In the program 1logic, as you know, is [sic] we flip the circle steer. The program logic in the PLC [programmable logic controller] says, once I've made my position, the 12 ½ degrees, okay, then I am changing the hydraulic flow to the drive motors. Okay. Still the same hydraulic pressure. So on what I call the F1, that's going to be driving one direction, and the F2 . . . in the rear, it will start to drive in the other direction. . . . I mean, to make a circle, you have got to reverse the drive direction.

(Id. at 84:23 - 85:8.)

         In other words, according to Cadile, the Mi-Jack crane not only had the carousel steering feature in 2002, it achieved that function by reversing the drive direction of the wheels. In addition, Cadile testified that the machine had to be in “stop position until we achieve circle steer” or else “the angles would be wrong and you'd start structurally tearing things up” due to “overstressing.” (Id. at 85-86.) Mi-Jack engineering vice-president Daniel Zakula also testified to the same effect. When circle steering mode is engaged by the user, “the drive direction on one of the drive wheels has to be reversed so that when the machine does begin to drive, it rotates . . . in the correct direction to perform the drive function.” (ECF No. 236-1 at 45:12-19.) This happens automatically: “When he selects the circle mode and presses the actuator button, the wheels will begin to transition from their current mode to the circle mode. And once they get to their circle mode, everything is in the circle mode.” (Id. at 43:8-12.) In short, if credited, this testimony would demonstrate that the Mi-Jack machine possessed certain of the key attributes of the asserted claims of the ‘362 patent.
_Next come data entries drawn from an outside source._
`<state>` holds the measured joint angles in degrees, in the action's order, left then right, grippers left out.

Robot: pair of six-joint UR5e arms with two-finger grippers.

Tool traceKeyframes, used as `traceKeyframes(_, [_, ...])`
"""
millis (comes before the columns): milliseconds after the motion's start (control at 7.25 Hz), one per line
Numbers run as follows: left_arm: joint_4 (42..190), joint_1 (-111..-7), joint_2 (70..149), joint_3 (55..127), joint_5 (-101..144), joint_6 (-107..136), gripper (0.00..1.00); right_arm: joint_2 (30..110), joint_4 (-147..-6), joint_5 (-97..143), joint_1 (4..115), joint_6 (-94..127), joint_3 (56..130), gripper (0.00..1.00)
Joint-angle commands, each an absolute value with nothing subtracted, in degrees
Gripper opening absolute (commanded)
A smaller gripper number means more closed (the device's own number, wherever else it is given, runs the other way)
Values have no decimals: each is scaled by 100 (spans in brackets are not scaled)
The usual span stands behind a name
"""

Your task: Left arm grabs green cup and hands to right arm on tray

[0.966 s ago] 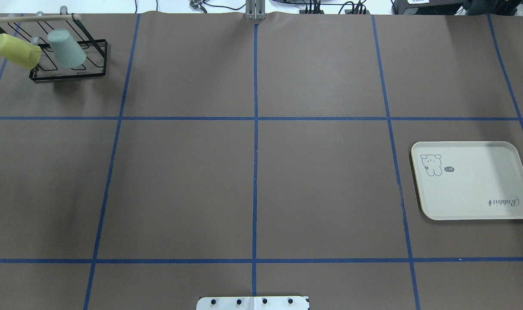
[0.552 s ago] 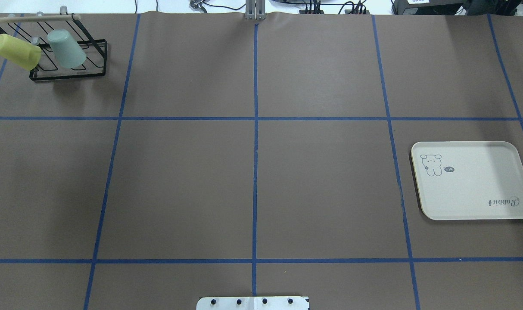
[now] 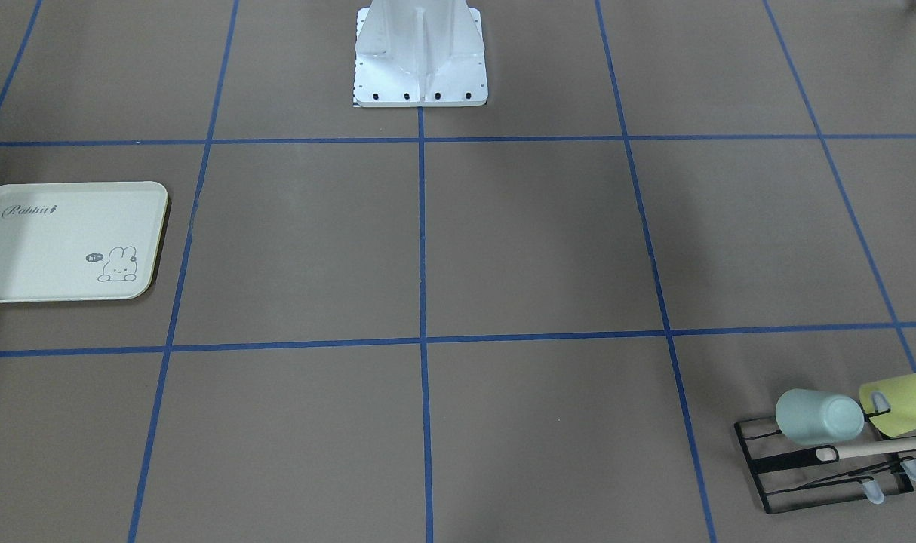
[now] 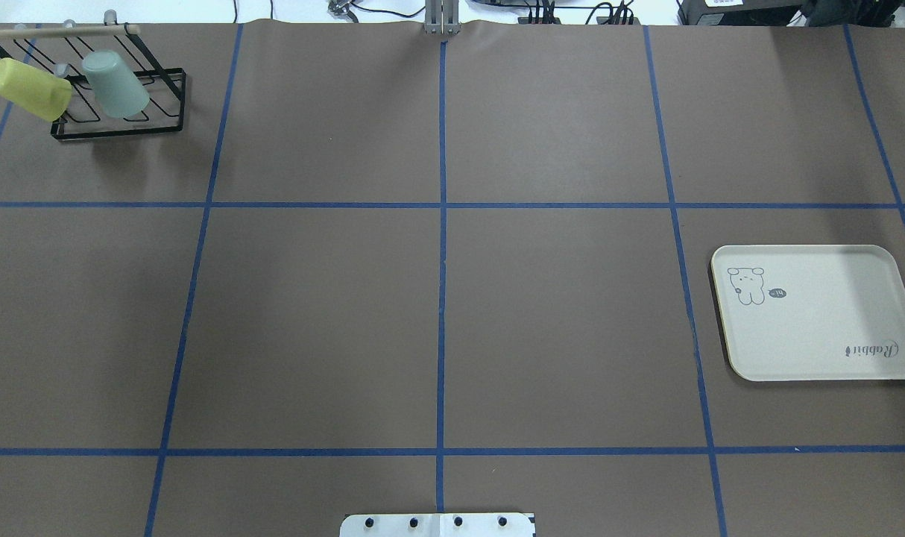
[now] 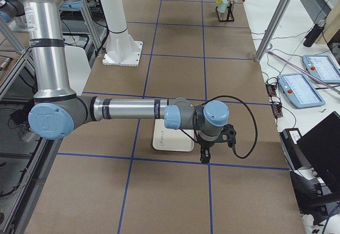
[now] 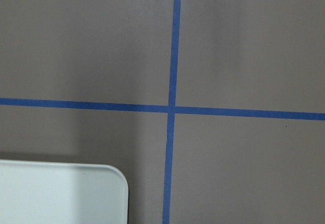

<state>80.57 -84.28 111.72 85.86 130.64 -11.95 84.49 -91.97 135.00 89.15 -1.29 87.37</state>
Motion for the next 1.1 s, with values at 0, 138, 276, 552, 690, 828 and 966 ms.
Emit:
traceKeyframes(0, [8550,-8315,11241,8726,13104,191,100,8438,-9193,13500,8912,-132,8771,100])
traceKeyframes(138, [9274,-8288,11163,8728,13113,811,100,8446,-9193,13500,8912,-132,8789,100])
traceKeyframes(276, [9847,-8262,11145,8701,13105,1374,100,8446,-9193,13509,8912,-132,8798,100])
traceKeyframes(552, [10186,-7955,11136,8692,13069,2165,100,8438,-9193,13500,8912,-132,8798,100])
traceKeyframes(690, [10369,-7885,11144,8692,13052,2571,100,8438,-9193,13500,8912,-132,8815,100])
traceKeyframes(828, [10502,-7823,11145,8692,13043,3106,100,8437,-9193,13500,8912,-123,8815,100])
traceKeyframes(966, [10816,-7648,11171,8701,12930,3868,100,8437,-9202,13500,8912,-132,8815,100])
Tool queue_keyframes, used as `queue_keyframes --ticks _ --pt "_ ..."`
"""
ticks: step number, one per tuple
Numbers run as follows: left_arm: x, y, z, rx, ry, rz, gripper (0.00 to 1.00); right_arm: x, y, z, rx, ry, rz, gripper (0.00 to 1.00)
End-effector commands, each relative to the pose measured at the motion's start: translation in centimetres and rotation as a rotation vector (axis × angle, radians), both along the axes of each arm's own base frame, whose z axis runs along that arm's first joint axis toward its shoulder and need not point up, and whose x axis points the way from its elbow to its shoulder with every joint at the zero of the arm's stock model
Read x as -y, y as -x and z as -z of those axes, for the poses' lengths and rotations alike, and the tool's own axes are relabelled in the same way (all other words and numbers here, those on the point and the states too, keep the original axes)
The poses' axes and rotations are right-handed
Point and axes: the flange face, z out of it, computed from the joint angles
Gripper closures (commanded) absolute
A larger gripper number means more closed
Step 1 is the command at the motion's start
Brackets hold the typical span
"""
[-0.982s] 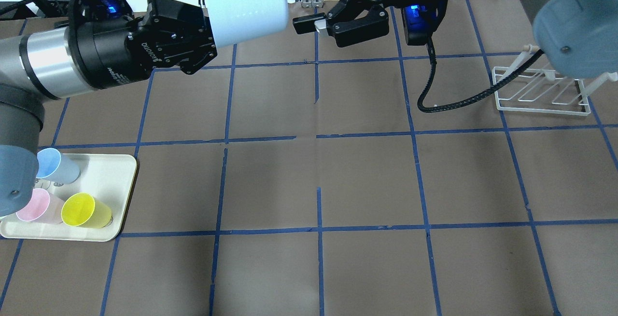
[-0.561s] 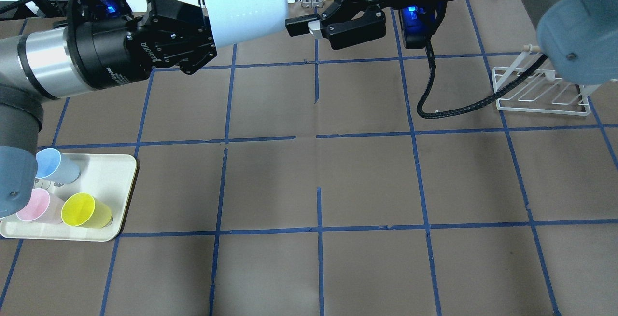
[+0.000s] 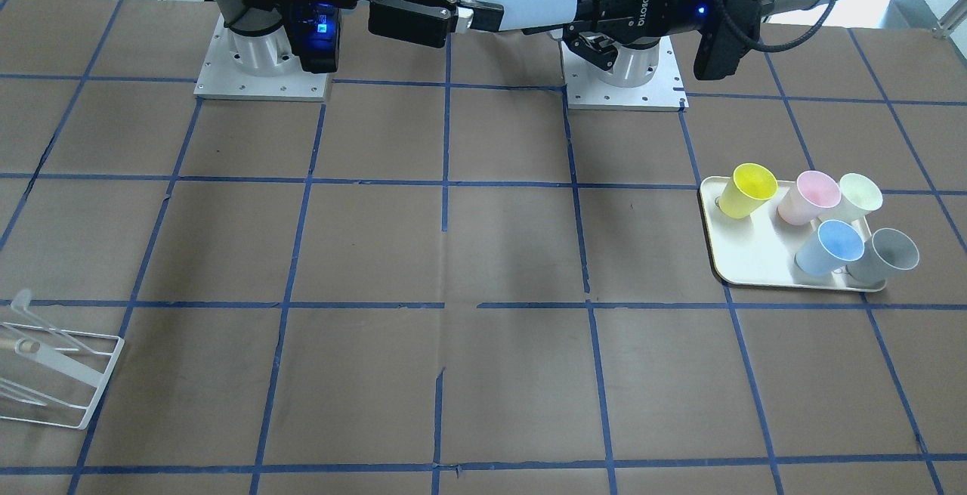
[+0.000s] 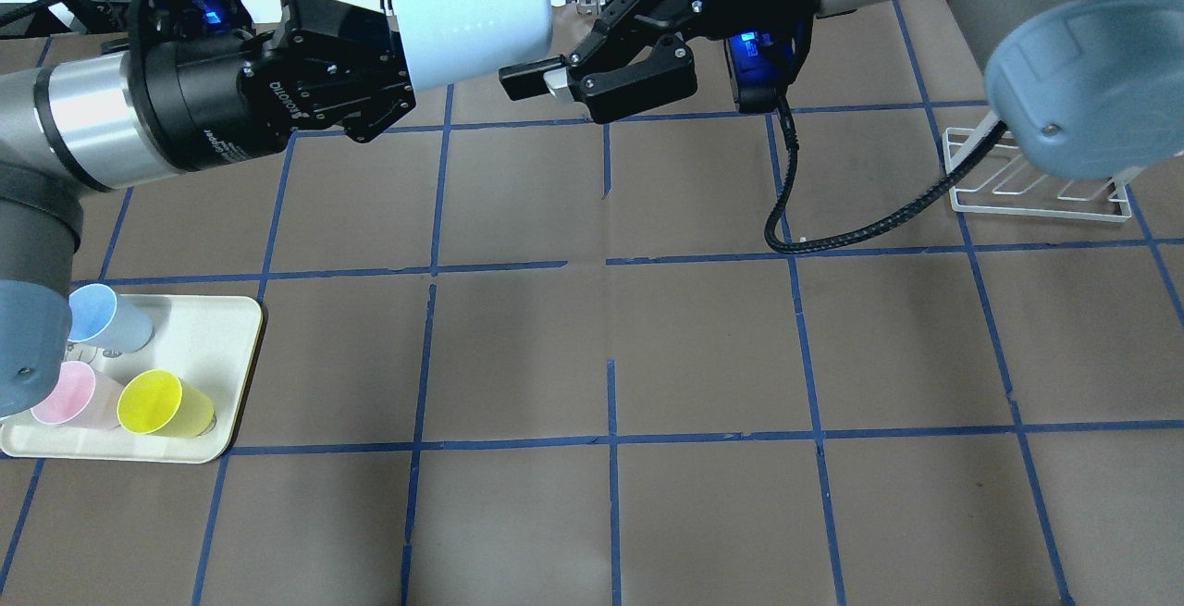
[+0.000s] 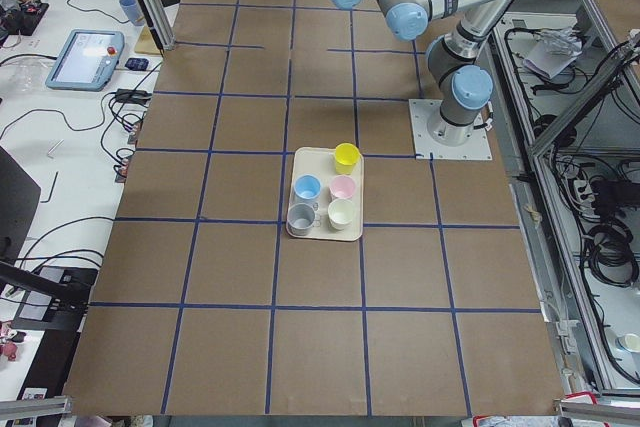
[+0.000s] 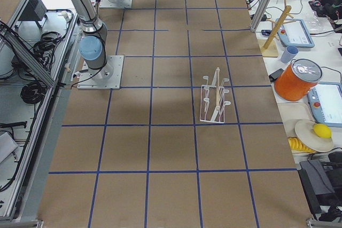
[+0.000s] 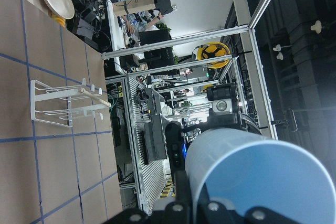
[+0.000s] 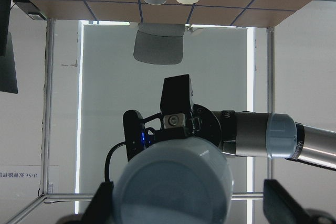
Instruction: Transfer IKEA cup to right arm and place on rack
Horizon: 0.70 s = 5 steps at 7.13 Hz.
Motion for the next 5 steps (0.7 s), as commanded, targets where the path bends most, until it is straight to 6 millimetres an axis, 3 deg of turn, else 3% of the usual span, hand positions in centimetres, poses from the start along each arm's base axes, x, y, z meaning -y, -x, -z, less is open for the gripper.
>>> queue_keyframes --ticks 1,2,3,4,5 --pt "0.02 0.00 0.03 -0.010 -0.034 -0.002 0.01 -0.04 -0.16 -0.06 0.002 0.004 -0.004 0.36" --pt "-0.03 0.01 -0.04 -0.012 -0.043 -0.003 0.00 0.08 -0.20 -0.10 0.020 0.000 -0.002 0.71" --pt "-0.03 0.01 -0.06 -0.014 -0.043 -0.003 0.00 0.16 -0.25 -0.29 0.054 -0.004 0.000 0.88" --pt "0.02 0.00 0.00 -0.014 -0.044 -0.003 0.00 0.10 -0.25 -0.38 0.054 0.002 -0.001 1.00" --pt "-0.03 0.01 -0.04 -0.015 -0.046 -0.003 0.00 0.11 -0.25 -0.47 0.056 0.004 -0.001 1.00"
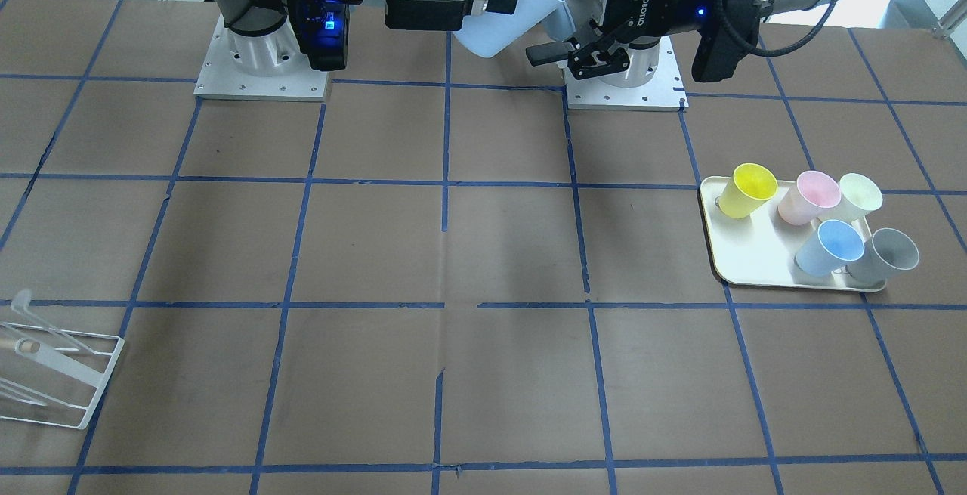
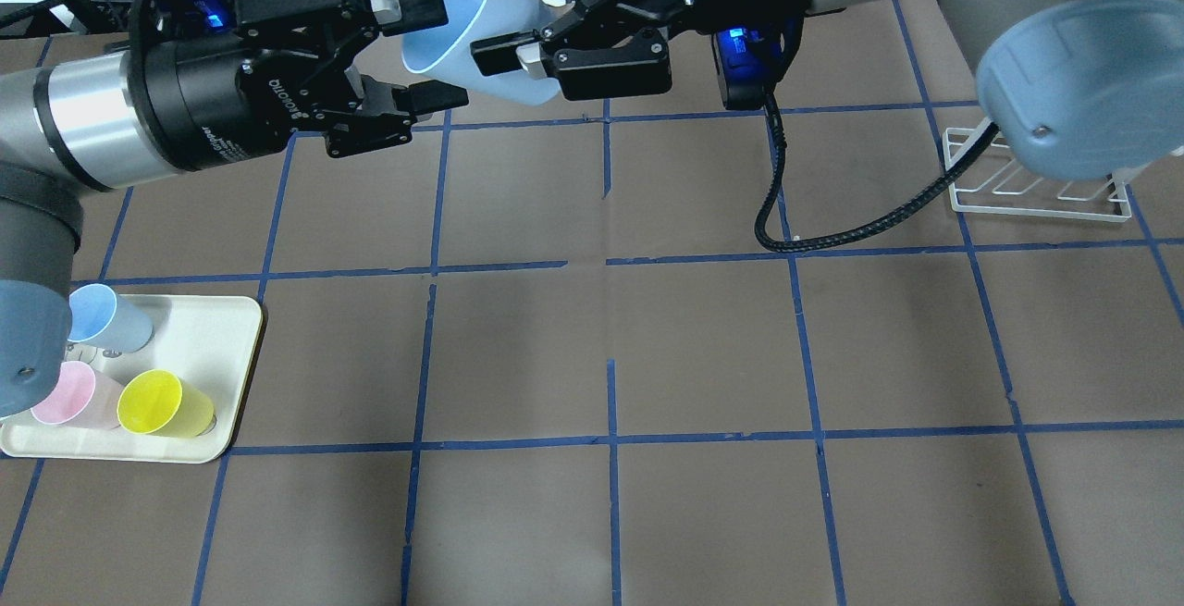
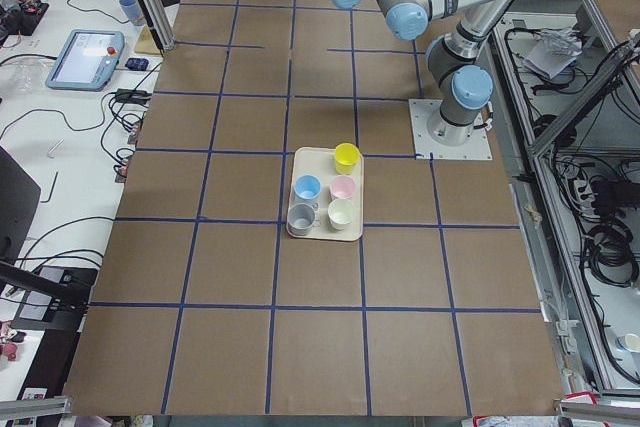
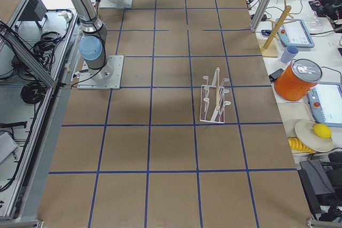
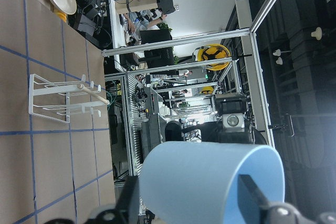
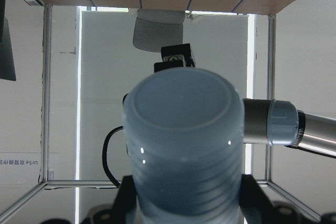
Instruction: Transfer IKEA cup to right arm and place on rack
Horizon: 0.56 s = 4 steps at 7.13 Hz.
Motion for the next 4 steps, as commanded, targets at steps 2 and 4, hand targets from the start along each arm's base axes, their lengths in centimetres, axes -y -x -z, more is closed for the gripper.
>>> queue_keyframes --ticks 2,4 --pt "0.0 0.0 0.1 -0.002 -0.005 0.000 0.00 0.4 0.6 0.1 0.002 -0.006 0.014 1.00" --pt "0.0 0.0 -0.1 -0.011 -0.023 -0.002 0.00 0.8 1.6 0.8 -0.082 0.002 0.026 1.00"
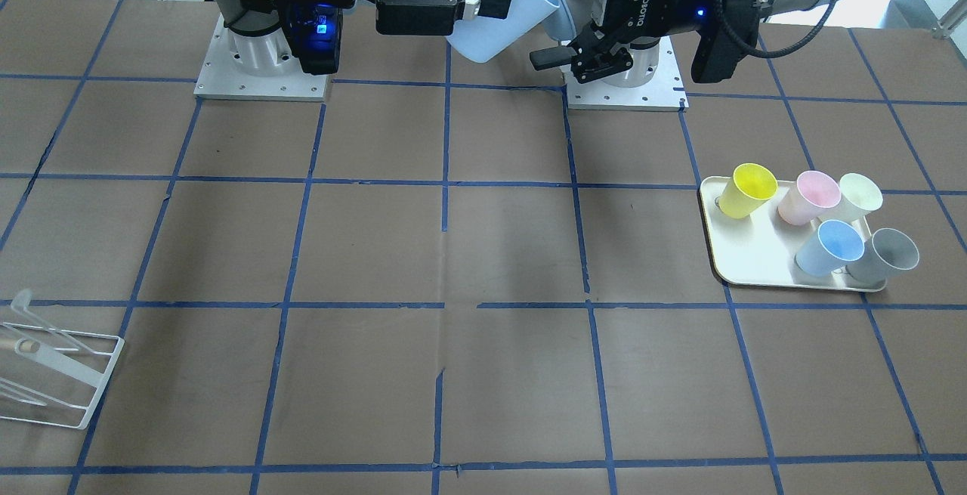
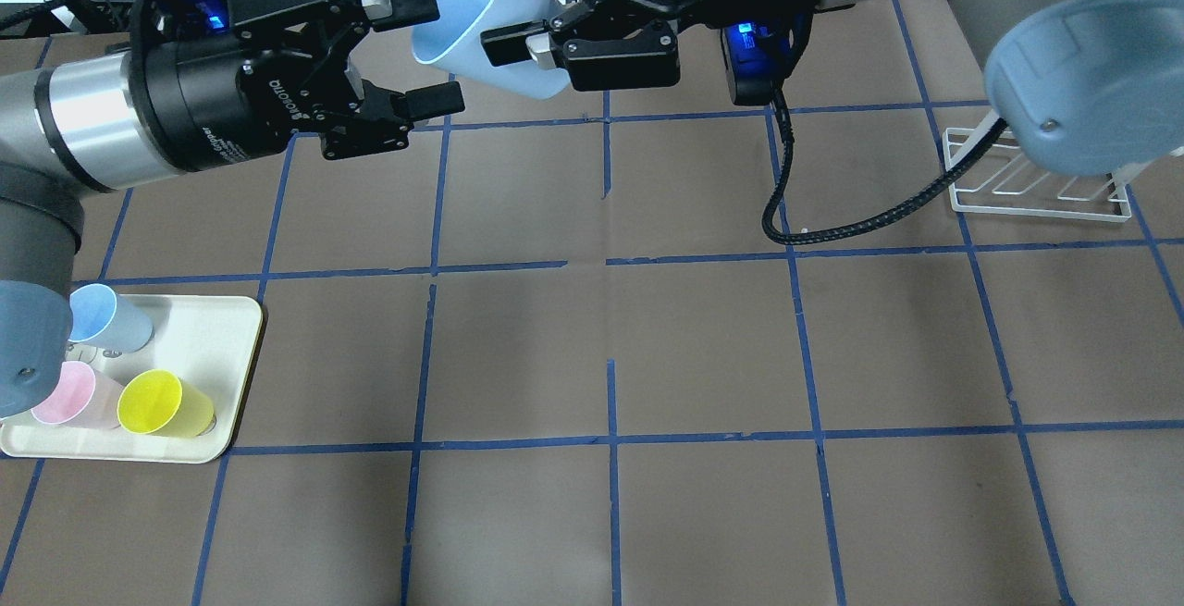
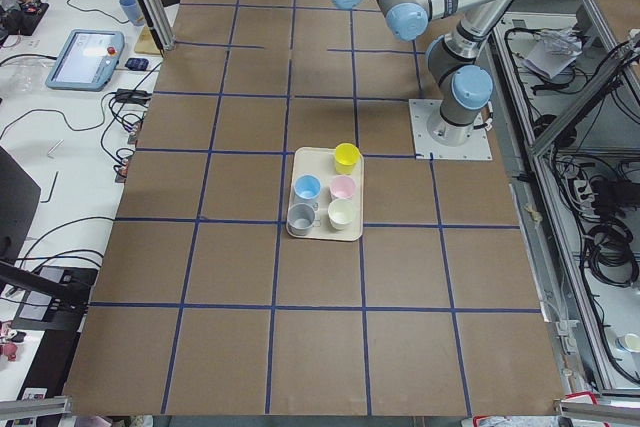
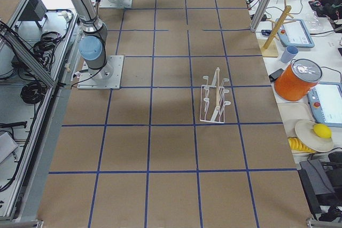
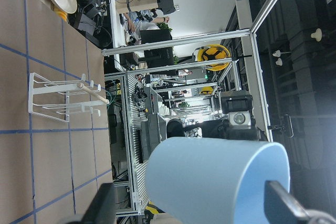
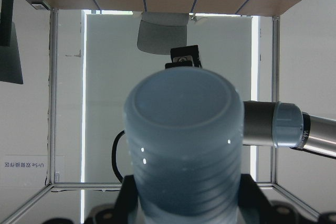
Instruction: Transfer IKEA cup to right arm and place on rack
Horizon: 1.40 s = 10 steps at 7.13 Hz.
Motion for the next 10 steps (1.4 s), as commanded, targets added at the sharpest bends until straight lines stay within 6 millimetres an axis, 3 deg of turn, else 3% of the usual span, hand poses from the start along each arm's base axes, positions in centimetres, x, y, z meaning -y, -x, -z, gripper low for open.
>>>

         MTI argues that the testimony is not sufficiently corroborated to justify entry of judgment in ASCOM's favor. MTI argues that even if the 850P crane currently has the functionality described above, at issue in this case is whether it possessed those features the crane had in 2002, when it was delivered to the Huntsville airport. Specifically, MTI argues that the oral testimony of Cadile and Tiller is not enough to substantiate ASCOM's allegations that the crane possessed the ability to achieve carousel mode by reversing the drive direction of the wheels when it was first placed in use. Absent any corroboration, their testimony does not suffice, particularly because Cadile is being paid for his testimony and because both witnesses “can be expected to derive a sense of professional or personnel [sic] accomplishment in being the first in the field, ” which makes the witnesses biased. Finnigan Corp. v. Int'l Trade Comm'n, 180 F.3d 1354, 1368 (Fed. Cir. 1999).

         “[C]orroboration is required of any witness whose testimony alone is asserted to invalidate a patent, regardless of his or her level of interest.” Id. at 1369; Sandt Tech., Ltd. v. Resco Metal & Plastics Corp., 264 F.3d 1344, 1351 (Fed. Cir. 2001) (discussing indicia of reliability for corroboration). The Federal Circuit has looked with “disfavor” on attempts to show anticipation with only oral testimony. Juicy Whip v. Orange Bang, 292 F.3d 728, 740 (Fed. Cir. 2002).

         ASCOM responds that it is not relying solely on oral testimony and cites what it describes as ample written corroboration. For example, there is a great deal of paperwork, including invoices, manuals, specifications, regarding the development and delivery of the crane in 2002. Although MTI does not dispute that the crane was operational in 2002, it disputes the fact that the crane, in 2002, had the feature of carousel steering through reversing the wheel drive-the key teaching of MTI's patent. Instead, MTI argues that the crane did not have this feature until around the year 2006, when the crane was updated with an expensive GPS-drive system. For support, it notes that preliminary schematics from 2001 do not contain circle steer components, and some of the hydraulic schematics were not approved until 2007.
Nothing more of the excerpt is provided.